The very low-oil method
Best for: low-fat cooking for meat dishes
This method simply involves frying food on a hot pan with very little oil. It’s a healthy, light, and fresh way to cook meats. Veggies aren’t really the best for low-oil frying because they don’t have fat content like meat does.
Most meats release their own fats into the pan to help the cooking along, whereas veggies tend to dry and burn without a little oily help. However, if you give the veggies a generous enough spray with the oil, it can work.
- You really do need a non-stick pan for this method, as it helps the food to move easily without a lot of oil. Otherwise, you risk having your food stuck in a sticky, burnt mess on the bottom of the pan.
- Place your raw food into a bowl or onto a board or tray. Spray with oil spray to coat very lightly. You could also do a very sparse drizzle from the oil bottle if you don’t have oil spray, then just massage it over the food with clean hands.
- Place the non-stick frying pan over a medium-high heat and leave to heat up. Add the pre-oiled food into the pan and either toss or leave to fry until golden, depending on what you’re cooking.
- The reason I don’t recommend adding the oil directly to the pan is that since you are using so little, it’s best for it to go straight onto the food. This ensures a golden, tender result without too much oil. If you added the small amount of oil to the pan, leaving the food unoiled, most of the food would not be evenly exposed to the oil, resulting in a dry, uneven dish. Done!

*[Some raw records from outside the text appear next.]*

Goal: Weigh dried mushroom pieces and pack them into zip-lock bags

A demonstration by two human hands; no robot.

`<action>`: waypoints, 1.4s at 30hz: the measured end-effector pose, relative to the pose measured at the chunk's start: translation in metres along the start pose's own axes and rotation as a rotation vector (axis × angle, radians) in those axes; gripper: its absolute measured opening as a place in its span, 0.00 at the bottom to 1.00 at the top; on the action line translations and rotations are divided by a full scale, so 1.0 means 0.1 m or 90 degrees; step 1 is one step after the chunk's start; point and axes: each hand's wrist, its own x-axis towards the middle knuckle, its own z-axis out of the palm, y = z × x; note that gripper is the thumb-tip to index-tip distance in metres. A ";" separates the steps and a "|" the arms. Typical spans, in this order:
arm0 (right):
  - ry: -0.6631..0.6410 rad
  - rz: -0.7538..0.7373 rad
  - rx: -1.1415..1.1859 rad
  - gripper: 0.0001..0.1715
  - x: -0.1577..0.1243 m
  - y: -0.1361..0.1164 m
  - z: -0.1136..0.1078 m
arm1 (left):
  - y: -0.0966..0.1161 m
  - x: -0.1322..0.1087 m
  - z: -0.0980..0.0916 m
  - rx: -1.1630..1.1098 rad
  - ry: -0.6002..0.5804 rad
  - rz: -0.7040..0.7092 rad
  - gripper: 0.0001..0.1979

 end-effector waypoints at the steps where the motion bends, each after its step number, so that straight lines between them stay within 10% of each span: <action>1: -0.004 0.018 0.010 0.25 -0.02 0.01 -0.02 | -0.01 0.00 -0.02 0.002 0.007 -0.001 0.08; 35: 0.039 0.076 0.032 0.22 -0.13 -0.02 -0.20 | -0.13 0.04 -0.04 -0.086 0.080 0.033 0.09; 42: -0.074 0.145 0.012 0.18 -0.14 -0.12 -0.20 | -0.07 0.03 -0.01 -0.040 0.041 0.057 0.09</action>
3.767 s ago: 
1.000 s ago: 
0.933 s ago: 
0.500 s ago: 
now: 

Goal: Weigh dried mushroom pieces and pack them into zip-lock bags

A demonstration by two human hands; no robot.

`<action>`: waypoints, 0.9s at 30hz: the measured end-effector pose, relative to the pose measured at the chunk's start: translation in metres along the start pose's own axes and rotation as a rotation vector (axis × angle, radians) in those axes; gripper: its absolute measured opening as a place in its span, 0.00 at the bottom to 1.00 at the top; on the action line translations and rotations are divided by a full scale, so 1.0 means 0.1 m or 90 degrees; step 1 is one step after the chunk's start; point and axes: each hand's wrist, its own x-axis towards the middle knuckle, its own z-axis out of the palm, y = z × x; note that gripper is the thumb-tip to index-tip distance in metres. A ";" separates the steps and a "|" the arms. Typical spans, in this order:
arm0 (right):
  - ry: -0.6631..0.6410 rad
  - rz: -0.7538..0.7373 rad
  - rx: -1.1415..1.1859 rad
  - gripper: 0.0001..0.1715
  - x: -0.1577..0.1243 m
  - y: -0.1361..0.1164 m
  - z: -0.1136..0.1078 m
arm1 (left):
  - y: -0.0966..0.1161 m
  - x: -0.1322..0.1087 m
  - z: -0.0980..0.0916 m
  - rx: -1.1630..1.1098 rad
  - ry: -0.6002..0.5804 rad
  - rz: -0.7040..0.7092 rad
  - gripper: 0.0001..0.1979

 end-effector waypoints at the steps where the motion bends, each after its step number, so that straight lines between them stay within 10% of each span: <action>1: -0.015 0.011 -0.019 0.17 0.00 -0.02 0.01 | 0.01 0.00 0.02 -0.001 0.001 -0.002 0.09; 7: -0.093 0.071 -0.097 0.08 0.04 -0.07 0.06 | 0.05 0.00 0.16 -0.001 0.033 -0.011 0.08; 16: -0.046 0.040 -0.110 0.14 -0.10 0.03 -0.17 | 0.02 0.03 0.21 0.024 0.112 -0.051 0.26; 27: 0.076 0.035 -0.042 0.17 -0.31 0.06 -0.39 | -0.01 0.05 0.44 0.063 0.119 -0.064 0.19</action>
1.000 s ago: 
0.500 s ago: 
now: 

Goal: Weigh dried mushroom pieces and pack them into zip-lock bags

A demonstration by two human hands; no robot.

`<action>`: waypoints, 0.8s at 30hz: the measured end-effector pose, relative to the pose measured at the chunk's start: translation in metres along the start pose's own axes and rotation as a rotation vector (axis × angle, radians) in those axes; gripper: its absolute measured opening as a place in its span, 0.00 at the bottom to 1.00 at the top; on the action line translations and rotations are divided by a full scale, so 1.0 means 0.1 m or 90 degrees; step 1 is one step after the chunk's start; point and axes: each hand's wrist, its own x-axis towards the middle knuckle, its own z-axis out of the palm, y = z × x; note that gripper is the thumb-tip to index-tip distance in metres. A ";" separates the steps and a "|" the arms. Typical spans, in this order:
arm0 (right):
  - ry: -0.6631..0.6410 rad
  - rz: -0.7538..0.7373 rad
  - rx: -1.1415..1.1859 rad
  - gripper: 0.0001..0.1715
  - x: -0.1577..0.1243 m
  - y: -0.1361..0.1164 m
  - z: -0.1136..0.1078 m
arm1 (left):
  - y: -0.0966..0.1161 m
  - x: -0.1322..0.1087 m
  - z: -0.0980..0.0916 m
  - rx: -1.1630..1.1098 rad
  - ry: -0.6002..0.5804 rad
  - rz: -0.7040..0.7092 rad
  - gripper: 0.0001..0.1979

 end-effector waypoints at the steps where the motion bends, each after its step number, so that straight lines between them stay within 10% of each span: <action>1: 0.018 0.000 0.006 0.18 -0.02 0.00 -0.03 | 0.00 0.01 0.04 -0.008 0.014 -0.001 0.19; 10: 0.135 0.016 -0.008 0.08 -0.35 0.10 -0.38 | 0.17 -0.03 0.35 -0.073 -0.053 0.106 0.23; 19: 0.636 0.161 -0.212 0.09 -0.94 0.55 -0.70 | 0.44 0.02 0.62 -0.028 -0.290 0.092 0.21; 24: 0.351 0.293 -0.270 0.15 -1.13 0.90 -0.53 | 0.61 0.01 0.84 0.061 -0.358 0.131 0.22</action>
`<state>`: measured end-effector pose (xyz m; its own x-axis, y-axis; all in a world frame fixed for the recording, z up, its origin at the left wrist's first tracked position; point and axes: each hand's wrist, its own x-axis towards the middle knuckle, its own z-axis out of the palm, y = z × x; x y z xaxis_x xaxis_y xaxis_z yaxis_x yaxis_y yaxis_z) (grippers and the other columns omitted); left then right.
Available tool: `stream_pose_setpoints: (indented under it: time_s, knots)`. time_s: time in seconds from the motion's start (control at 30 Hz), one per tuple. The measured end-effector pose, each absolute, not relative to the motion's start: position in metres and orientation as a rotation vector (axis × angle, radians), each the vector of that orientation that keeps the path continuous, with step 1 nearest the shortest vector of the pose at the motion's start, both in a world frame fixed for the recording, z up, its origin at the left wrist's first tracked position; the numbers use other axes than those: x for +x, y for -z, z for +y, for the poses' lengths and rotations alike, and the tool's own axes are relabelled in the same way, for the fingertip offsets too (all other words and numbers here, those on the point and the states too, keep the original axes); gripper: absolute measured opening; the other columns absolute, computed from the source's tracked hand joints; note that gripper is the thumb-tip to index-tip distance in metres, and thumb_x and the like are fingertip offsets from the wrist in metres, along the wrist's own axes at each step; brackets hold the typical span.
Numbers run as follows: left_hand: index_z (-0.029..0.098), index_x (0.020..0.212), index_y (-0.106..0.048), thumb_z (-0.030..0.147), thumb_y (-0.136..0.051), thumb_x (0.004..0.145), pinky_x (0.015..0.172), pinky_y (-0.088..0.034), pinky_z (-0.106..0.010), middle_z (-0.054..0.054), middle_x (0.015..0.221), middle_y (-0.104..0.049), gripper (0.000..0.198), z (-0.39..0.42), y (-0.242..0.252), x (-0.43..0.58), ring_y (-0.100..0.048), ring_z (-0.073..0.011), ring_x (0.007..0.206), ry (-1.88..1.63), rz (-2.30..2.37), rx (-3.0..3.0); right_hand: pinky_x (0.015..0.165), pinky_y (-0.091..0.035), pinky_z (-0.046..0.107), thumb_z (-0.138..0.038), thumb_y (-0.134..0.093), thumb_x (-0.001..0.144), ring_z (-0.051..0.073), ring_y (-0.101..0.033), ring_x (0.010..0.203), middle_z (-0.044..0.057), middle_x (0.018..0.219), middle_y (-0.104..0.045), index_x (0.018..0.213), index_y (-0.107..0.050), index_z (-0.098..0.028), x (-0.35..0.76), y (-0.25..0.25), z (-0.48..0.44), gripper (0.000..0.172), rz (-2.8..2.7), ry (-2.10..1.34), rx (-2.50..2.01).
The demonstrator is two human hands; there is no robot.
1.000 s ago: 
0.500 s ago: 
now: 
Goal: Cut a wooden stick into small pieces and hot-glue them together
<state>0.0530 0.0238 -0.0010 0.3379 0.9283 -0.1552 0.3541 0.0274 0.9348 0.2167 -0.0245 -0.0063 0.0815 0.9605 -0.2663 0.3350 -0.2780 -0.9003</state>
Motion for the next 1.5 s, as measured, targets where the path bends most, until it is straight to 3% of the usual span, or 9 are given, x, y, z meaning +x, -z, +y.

Hopefully, you are now feeling more confident with how to fry food in a pan, according to a few different methods. The shallow fry, the saute, and the low-oil pan fry are all easy and relatively healthy methods to use. A non-stick pan always makes things a little easier, as well as an oil spray and a wooden spoon or pan-friendly fish slice.
Start off simple, with a chicken breast or simple stir-fry, and work up from there to more complicated dishes such as crumbed or battered fish.